Je n'oublierai jamais ma première rencontre avec Victor Hugo, que M. de Chateaubriand appelait l'enfant sublime.
Quelques-uns de ses beaux vers m'avaient frappé l'oreille d'un timbre racinien. Le duc de Rohan, son admirateur et mon ami, me proposa d'aller voir la merveille. Je revois encore la scène, le jour, le lieu.
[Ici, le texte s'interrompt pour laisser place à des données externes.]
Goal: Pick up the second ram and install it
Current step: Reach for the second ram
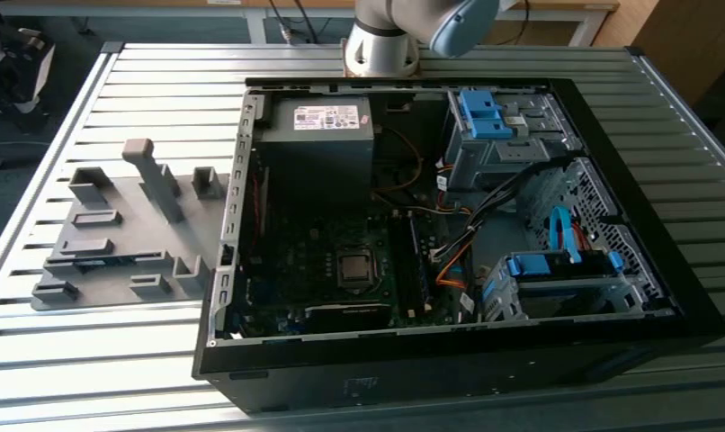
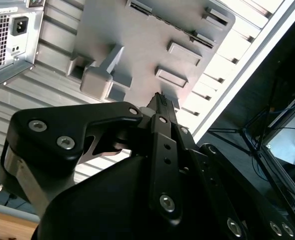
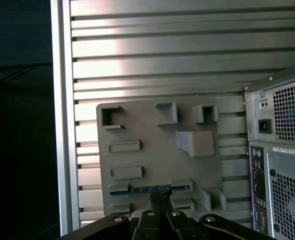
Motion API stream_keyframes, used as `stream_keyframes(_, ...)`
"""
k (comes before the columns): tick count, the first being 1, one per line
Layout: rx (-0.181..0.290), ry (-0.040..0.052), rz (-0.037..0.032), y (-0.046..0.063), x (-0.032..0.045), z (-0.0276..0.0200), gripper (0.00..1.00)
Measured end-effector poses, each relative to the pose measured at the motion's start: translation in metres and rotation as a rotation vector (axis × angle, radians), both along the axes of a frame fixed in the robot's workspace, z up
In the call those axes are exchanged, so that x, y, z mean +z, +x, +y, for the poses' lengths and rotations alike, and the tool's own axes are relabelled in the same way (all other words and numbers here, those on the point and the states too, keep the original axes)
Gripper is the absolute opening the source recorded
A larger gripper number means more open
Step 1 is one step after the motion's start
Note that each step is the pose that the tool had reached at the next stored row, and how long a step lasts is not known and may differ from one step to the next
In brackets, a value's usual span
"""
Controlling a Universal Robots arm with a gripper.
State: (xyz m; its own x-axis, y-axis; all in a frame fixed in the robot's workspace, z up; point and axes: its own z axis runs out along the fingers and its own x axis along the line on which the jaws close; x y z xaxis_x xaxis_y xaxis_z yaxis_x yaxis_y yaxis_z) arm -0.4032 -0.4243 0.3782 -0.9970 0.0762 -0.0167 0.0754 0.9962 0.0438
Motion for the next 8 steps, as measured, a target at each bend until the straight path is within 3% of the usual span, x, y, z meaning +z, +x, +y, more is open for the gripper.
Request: stream_keyframes(8,0.0,0.0,0.0,-0.0071,-0.0002,-0.0003,0.11)
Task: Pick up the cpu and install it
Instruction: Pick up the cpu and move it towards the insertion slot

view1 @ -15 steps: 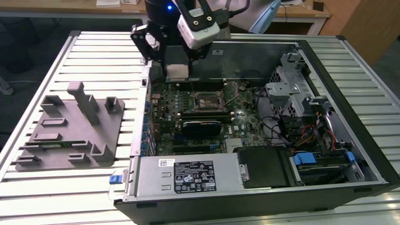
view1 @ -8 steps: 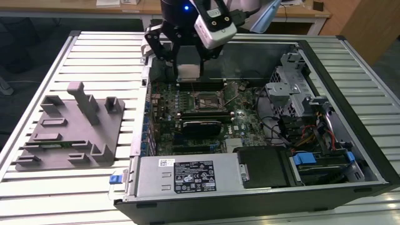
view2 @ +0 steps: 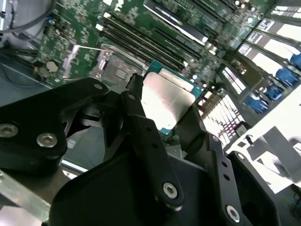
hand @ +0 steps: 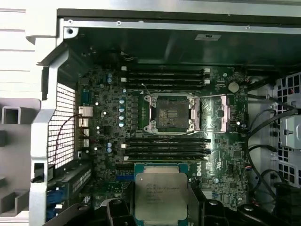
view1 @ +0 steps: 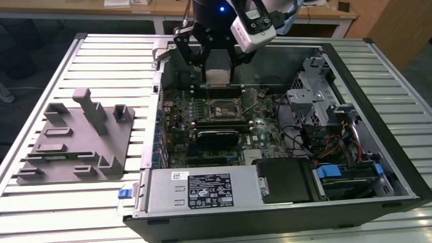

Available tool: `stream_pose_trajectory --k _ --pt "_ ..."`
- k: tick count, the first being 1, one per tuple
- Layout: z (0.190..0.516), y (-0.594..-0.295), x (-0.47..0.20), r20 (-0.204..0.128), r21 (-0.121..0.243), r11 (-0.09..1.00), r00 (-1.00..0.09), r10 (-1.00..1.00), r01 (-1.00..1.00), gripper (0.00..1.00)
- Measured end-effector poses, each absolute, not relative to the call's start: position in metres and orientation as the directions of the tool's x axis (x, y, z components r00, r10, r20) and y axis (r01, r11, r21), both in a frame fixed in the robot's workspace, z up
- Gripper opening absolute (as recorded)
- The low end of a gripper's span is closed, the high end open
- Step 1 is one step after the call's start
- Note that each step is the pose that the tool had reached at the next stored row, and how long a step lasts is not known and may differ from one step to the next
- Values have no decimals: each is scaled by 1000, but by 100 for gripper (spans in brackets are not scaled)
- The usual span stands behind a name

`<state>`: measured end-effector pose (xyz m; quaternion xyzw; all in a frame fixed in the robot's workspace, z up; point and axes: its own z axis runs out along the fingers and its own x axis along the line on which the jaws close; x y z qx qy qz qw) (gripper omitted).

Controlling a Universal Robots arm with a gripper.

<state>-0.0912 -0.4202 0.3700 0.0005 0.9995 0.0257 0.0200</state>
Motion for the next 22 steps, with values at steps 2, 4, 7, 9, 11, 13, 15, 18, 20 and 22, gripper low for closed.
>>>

C'était une petite rue studieuse et déserte des alentours de Saint-Sulpice. Nous traversâmes une cour et nous entrâmes dans un appartement bas et obscur au niveau du sol, au fond d'un corridor. Une porte ouverte laissait voir une salle d'étude. Une femme d'un âge indécis, d'un costume brun, d'une figure pétrie par les soucis du veuvage et les tendresses maternelles, était occupée à surveiller deux ou trois de ses fils encore enfants. Ils prenaient leurs leçons les uns sur ses genoux, les autres autour de la table. Elle se leva au bruit de nos pas, elle accueillit avec respect le duc de Rohan, elle s'inclina légèrement à mon nom, et nous ouvrit une autre chambre où son fils Victor travaillait seul. La moiteur de l'inspiration collait sur son grand front les boucles de ses longs cheveux. La pâleur de la poésie frissonnait sur ses tempes. Sa voix d'adolescent avait la gravité et l'émotion des fibres fortes de l'âge mûr. Notre entretien fut ce qu'il devait être, celui de deux compatriotes de là-haut, qui parlent la même langue, et qui se rencontrent en pays étranger, ce vil monde de prose. La convenance l'abrégea; j'avais vu l'enfant, c'était assez. Il faut voir les fleuves à leur source et les grands poëtes dans leur obscurité.